Biomedicine Discovery Institute, Department of Anatomy and Developmental Biology, Monash University, Melbourne, Australia.
Sci Rep. 2019 Dec 27;9(1):19941. doi: 10.1038/s41598-019-56423-w.
Standard cytotoxic cancer treatments, such as radiation, can damage and deplete the supply of oocytes stored within the ovary, which predisposes females to infertility and premature menopause later in life. The mechanisms by which radiation induces oocyte damage have not been completely elucidated. The objective of this study was to determine if γ-irradiation changes mitochondrial characteristics in oocytes, possibly contributing to a reduction in oocyte number and quality. Immature oocytes were collected from postnatal day (PN) 9-11 C57Bl6 mice 3, 6 and 24 hours after 0.1 Gy γ-irradiation to monitor acute mitochondrial changes. Oocytes were classified as small (>20 µm) or growing (40-60 µm). Mitochondrial membrane potential was lost in 20% and 44% of small oocytes (~20 µm) at 3 and 6 hours after γ-irradiation, respectively, consistent with the induction of apoptosis. However, mitochondrial mass, distribution and membrane potential in the surviving small oocytes were similar to the non-irradiated controls at both time points. At 24 hours after γ-irradiation, all mitochondrial parameters analysed within immature oocytes were similar to untreated controls. Mitochondrial parameters within growing oocytes were also similar to untreated controls. When mice were superovulated more than 3 weeks after γ-irradiation, there was a significant reduction in the number of mature oocytes harvested compared to controls (Control 18 ± 1 vs 0.1 Gy 4 ± 1, n = 6/16 mice, p < 0.05). There was a slight reduction in mitochondrial mass in mature oocytes after γ-irradiation, though mitochondrial localization, mtDNA copy number and ATP levels were similar between groups. In summary, this study shows that γ-irradiation of pre-pubertal mice is associated with loss of mitochondrial membrane potential in a significant proportion of small immature oocytes and a reduction in the number of mature oocytes harvested from adult mice. Furthermore, these results suggest that immature oocytes that survive γ-irradiation and develop through to ovulation contain mitochondria with normal characteristics. Whether the oocytes that survive radiation and eventually undergo meiosis can support fertility remains to be determined.

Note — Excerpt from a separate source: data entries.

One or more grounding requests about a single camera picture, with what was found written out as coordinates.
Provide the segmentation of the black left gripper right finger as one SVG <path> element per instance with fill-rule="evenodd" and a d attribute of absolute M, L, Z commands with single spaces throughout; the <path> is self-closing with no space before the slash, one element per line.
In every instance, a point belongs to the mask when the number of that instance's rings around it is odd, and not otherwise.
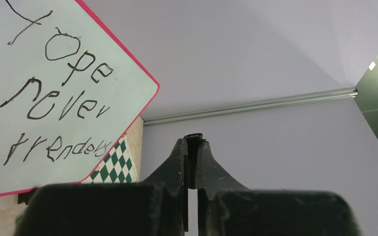
<path fill-rule="evenodd" d="M 249 189 L 213 157 L 197 151 L 198 233 L 201 236 L 358 236 L 348 203 L 329 191 Z"/>

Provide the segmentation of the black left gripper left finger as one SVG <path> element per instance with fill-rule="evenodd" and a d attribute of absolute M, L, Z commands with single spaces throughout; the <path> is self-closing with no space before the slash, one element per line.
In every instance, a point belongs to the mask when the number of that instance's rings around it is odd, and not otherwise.
<path fill-rule="evenodd" d="M 188 145 L 135 183 L 53 184 L 31 198 L 17 236 L 182 236 L 188 230 Z"/>

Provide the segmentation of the pink framed whiteboard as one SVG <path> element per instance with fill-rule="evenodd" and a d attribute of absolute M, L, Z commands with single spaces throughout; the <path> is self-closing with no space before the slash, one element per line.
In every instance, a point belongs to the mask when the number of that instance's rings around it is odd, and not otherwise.
<path fill-rule="evenodd" d="M 79 183 L 159 82 L 82 0 L 0 0 L 0 197 Z"/>

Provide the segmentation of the black marker cap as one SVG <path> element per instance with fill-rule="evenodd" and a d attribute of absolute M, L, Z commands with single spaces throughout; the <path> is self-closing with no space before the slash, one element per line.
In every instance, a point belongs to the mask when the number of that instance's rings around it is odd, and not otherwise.
<path fill-rule="evenodd" d="M 188 145 L 188 188 L 197 189 L 197 155 L 198 148 L 203 140 L 202 133 L 194 133 L 185 136 Z"/>

标准的细胞毒性癌症治疗方法,如放疗,会损害和耗尽卵巢中储存的卵母细胞供应,使女性易患不孕和过早绝经。放疗诱导卵母细胞损伤的机制尚未完全阐明。本研究旨在确定 γ 射线照射是否会改变卵母细胞的线粒体特征,从而导致卵母细胞数量和质量减少。从小鼠出生后第 9-11 天(PN)收集未成熟卵母细胞,在 0.1Gy γ 射线照射后 3、6 和 24 小时监测急性线粒体变化。卵母细胞分为小卵母细胞(>20µm)和生长卵母细胞(40-60µm)。在 3 和 6 小时后,分别有 20%和 44%的小卵母细胞(~20µm)失去线粒体膜电位,这与凋亡的诱导一致。然而,在这两个时间点,存活的小卵母细胞中的线粒体质量、分布和膜电位与未照射对照组相似。在 γ 射线照射后 24 小时,所有分析的未成熟卵母细胞中的线粒体参数均与未处理对照组相似。生长卵母细胞中的线粒体参数也与未处理对照组相似。当小鼠在 γ 射线照射后超过 3 周进行超排卵时,与对照组相比,收获的成熟卵母细胞数量显著减少(对照组 18±1 与 0.1Gy 4±1,n=6/16 只小鼠,p<0.05)。γ 射线照射后成熟卵母细胞中线粒体质量略有减少,但两组间线粒体定位、mtDNA 拷贝数和 ATP 水平相似。总之,本研究表明,对青春期前小鼠进行 γ 射线照射会导致大量小未成熟卵母细胞中线粒体膜电位丧失,并导致从成年小鼠中收获的成熟卵母细胞数量减少。此外,这些结果表明,在 γ 射线照射后存活并发育到排卵的未成熟卵母细胞中含有具有正常特征的线粒体。存活的辐射卵母细胞最终能否进行减数分裂以支持生育能力仍有待确定。